米国のShelter Animals Count(SAC)が運用しているアニマルシェルター統計データベースの、Intake & Outcome Database (IOD)※について解説していますが、実は微妙な案件が2つあります。それは「RTFとTNR」、そして「飼い主意図の安楽殺」です。
IODとCSD
IODは文字通り、シェルター等の動物の「受入れ」と「結果」に関するデータベースです。シェルター等が動物を受入れることなくサービスのみを提供した場合、またはシェルター等が全く関与しない動物保護活動は対象外です。ただこのような地域奉仕活動についても何らかの統計が必要だろうということで、SACはCommunity Services Database (CSD)のベータ版を2021年から運用しています。IODとCSDの違いは、シェルター等への動物の受入れ(Intake)の有無です。
RTFとTNR
Return-to-Field (RTF) 事業は、住民や動物管理担当者によってシェルター等に持ち込まれた野良猫をいったん収容し、避妊去勢手術を施した後に保護場所に戻す事業です。ですので、RTFはIODのデータとして計上されます。Trap-Neuter-Return (TNR)活動も、捕獲した野良猫に避妊去勢手術を施し捕獲場所に戻すという点においては同様ですが、シェルター等への受入れを伴わないため、IODのデータとしては計上されず、CSDのデータとして計上されます。
飼い主意図の安楽殺
さらにややこしいのが「飼い主意図の安楽殺」(OIE:Owner Intended Euthanasia)です。本当にややこしいので、興味のない方は読み飛ばしていただいても結構です。

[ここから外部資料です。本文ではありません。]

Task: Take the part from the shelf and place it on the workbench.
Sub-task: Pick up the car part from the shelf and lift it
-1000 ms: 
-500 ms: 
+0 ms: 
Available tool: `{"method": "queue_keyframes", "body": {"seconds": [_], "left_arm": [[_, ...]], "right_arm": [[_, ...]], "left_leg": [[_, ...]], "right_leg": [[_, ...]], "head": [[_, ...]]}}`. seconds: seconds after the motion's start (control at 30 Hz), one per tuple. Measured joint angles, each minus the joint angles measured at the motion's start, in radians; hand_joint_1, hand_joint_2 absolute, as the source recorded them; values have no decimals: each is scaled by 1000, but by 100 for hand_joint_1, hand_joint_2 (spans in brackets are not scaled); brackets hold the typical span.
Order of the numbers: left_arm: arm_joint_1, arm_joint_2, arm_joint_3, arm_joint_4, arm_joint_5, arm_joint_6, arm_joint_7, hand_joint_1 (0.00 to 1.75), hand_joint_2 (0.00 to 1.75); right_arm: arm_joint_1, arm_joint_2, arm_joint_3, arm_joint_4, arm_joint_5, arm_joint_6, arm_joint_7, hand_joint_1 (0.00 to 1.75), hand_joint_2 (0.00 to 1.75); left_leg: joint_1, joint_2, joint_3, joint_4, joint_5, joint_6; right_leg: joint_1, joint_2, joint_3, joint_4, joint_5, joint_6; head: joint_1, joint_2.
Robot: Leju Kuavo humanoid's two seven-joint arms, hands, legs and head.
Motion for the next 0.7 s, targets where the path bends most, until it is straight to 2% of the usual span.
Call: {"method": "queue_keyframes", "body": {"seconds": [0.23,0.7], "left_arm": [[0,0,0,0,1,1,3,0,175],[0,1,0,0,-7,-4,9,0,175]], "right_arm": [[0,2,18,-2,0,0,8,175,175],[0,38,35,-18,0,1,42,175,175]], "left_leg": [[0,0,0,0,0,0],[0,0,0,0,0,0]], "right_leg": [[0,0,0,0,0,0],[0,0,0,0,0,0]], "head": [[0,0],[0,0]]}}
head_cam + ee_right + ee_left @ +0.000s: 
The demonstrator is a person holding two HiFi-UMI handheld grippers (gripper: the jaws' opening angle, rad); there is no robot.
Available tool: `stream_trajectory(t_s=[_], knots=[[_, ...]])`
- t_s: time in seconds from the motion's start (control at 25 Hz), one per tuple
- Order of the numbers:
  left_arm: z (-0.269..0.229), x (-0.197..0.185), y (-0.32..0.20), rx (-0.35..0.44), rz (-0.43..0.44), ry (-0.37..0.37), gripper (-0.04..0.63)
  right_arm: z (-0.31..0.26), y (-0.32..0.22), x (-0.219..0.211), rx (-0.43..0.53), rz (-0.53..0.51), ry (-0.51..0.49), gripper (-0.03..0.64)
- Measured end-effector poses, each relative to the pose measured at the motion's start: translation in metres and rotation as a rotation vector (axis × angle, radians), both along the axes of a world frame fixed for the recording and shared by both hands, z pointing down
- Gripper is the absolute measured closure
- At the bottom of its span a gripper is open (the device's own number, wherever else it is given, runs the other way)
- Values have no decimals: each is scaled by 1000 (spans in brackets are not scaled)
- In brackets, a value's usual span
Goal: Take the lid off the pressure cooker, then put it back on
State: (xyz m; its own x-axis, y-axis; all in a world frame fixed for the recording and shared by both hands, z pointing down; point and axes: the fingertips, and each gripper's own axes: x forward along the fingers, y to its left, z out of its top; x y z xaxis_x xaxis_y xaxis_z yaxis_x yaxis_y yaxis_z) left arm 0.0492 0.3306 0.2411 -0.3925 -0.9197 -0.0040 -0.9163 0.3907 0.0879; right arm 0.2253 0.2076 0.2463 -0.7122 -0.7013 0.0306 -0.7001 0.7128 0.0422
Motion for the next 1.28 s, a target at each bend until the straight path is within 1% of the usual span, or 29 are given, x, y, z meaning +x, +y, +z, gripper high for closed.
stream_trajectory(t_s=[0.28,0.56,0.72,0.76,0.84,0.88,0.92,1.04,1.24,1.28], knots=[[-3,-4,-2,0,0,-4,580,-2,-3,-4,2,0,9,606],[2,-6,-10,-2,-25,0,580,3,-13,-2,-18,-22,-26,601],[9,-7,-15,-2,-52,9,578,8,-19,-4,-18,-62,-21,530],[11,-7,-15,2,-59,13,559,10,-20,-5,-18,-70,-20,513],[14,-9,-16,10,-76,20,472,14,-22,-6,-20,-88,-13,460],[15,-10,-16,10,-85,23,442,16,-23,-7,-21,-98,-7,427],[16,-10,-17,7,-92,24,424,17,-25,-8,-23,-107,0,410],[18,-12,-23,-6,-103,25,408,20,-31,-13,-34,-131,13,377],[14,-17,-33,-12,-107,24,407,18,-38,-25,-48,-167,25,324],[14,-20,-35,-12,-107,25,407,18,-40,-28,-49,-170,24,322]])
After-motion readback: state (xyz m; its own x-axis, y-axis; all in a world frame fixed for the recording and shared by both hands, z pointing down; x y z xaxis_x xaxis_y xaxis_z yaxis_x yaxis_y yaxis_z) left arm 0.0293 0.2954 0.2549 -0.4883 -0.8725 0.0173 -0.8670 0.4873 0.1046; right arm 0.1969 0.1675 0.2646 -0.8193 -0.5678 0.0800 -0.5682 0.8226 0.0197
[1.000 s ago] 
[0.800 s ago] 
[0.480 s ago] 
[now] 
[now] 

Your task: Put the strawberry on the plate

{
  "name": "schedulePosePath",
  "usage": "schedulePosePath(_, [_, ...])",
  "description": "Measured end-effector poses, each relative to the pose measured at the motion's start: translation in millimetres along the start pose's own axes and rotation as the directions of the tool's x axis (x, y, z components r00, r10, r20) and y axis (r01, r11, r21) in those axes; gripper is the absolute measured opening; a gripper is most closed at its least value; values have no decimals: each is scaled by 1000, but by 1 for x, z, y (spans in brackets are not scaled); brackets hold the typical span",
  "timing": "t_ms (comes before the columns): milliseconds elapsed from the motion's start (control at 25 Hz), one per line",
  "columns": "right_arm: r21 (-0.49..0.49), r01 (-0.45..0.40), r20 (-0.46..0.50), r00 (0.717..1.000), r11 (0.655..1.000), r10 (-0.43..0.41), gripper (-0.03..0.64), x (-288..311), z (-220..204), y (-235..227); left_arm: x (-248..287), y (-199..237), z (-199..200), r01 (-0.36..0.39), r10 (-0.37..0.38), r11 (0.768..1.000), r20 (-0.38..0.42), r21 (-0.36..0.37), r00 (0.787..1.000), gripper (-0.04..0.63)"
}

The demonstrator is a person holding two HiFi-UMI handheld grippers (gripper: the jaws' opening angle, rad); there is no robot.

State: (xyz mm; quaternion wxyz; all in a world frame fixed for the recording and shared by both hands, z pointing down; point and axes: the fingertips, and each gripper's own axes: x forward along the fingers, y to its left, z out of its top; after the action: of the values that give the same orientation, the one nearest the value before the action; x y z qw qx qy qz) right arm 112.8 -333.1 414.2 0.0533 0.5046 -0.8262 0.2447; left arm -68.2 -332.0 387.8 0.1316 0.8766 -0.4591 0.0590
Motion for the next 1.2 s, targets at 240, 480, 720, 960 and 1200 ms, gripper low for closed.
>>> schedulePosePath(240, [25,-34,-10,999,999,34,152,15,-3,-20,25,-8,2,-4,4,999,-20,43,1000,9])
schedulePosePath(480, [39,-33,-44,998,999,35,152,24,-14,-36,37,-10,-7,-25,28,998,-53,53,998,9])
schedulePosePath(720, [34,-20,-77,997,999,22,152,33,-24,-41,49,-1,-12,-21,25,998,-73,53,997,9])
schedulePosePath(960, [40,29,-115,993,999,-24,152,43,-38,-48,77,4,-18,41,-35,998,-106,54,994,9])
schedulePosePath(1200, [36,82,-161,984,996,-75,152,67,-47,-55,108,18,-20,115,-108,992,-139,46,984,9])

米国のシェルターの中には、動物の安楽殺サービスを提供しているところがあります。シェルターは安楽殺の高いスキルを有しているという理由もありますが、安楽殺を動物病院で実施するには高額の医療費がかかるという切実な理由もあります。だからといって、身体的な理由や行動上の理由で安楽殺が必要と判断された動物を放置することは動物福祉上許されません。そのためシェルターがサービスを提供しているわけです。
シェルターへの受入れを伴わずサービスのみを提供する場合、当然ながらIODには計上されず、「地域奉仕活動」としてCSDに計上されます。しかしシェルターがそのペットを受入れてOIEを実施する場合にはIODに計上されます。しかしSACがデータを集計し公開する際には、どちらもCSDとして計上され、IODの公開データにはOIEの項目がありません。SACが2022年に、「実態を踏まえて」OIEをCSDの項目として集計すると決めたからです。それはOIEのためにシェルターがペットを受入れたとしても、それはシェルターによる所有を目的としない形式的なものにすぎないからだと私は理解しています。